> [Exercise instructions]
From the first line to the last, copy the data below word for word.

> [Provided material]
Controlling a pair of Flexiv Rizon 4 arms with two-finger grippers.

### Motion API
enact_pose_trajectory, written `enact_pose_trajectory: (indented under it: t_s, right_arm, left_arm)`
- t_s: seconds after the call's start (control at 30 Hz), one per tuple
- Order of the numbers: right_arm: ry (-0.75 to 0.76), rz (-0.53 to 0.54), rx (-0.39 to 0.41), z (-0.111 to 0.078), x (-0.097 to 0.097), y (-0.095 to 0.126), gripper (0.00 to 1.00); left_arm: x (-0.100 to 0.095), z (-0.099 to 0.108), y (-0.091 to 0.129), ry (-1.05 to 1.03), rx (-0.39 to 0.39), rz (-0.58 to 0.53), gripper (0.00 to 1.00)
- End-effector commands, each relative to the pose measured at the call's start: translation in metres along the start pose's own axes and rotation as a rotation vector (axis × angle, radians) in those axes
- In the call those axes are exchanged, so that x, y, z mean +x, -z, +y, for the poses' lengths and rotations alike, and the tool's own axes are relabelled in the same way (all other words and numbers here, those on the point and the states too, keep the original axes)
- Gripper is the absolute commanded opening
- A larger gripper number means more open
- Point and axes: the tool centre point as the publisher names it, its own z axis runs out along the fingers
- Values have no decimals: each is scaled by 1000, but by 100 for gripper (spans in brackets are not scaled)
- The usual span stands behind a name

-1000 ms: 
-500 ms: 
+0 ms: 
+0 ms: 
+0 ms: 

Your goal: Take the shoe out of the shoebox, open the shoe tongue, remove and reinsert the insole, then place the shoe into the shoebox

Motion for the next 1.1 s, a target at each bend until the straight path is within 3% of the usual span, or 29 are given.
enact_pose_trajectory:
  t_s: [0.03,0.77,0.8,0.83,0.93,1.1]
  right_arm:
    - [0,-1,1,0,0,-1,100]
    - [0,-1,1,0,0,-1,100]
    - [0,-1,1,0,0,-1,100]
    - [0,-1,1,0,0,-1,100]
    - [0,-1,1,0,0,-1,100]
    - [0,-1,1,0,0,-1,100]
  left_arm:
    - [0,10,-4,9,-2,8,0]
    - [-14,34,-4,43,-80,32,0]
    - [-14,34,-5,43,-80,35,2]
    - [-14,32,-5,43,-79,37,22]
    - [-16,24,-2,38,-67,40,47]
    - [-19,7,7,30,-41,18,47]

> [Exercise answer]
Controlling a pair of Flexiv Rizon 4 arms with two-finger grippers.

### Motion API
enact_pose_trajectory, written `enact_pose_trajectory: (indented under it: t_s, right_arm, left_arm)`
- t_s: seconds after the call's start (control at 30 Hz), one per tuple
- Order of the numbers: right_arm: ry (-0.75 to 0.76), rz (-0.53 to 0.54), rx (-0.39 to 0.41), z (-0.111 to 0.078), x (-0.097 to 0.097), y (-0.095 to 0.126), gripper (0.00 to 1.00); left_arm: x (-0.100 to 0.095), z (-0.099 to 0.108), y (-0.091 to 0.129), ry (-1.05 to 1.03), rx (-0.39 to 0.39), rz (-0.58 to 0.53), gripper (0.00 to 1.00)
- End-effector commands, each relative to the pose measured at the call's start: translation in metres along the start pose's own axes and rotation as a rotation vector (axis × angle, radians) in those axes
- In the call those axes are exchanged, so that x, y, z mean +x, -z, +y, for the poses' lengths and rotations alike, and the tool's own axes are relabelled in the same way (all other words and numbers here, those on the point and the states too, keep the original axes)
- Gripper is the absolute commanded opening
- A larger gripper number means more open
- Point and axes: the tool centre point as the publisher names it, its own z axis runs out along the fingers
- Values have no decimals: each is scaled by 1000, but by 100 for gripper (spans in brackets are not scaled)
- The usual span stands behind a name

-1000 ms: 
-500 ms: 
+0 ms: 
+0 ms: 
+0 ms: 

Your goal: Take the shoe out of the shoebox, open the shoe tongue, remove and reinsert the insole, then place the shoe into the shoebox

Motion for the next 1.1 s, a target at each bend until the straight path is within 3% of the usual span, or 29 are given.
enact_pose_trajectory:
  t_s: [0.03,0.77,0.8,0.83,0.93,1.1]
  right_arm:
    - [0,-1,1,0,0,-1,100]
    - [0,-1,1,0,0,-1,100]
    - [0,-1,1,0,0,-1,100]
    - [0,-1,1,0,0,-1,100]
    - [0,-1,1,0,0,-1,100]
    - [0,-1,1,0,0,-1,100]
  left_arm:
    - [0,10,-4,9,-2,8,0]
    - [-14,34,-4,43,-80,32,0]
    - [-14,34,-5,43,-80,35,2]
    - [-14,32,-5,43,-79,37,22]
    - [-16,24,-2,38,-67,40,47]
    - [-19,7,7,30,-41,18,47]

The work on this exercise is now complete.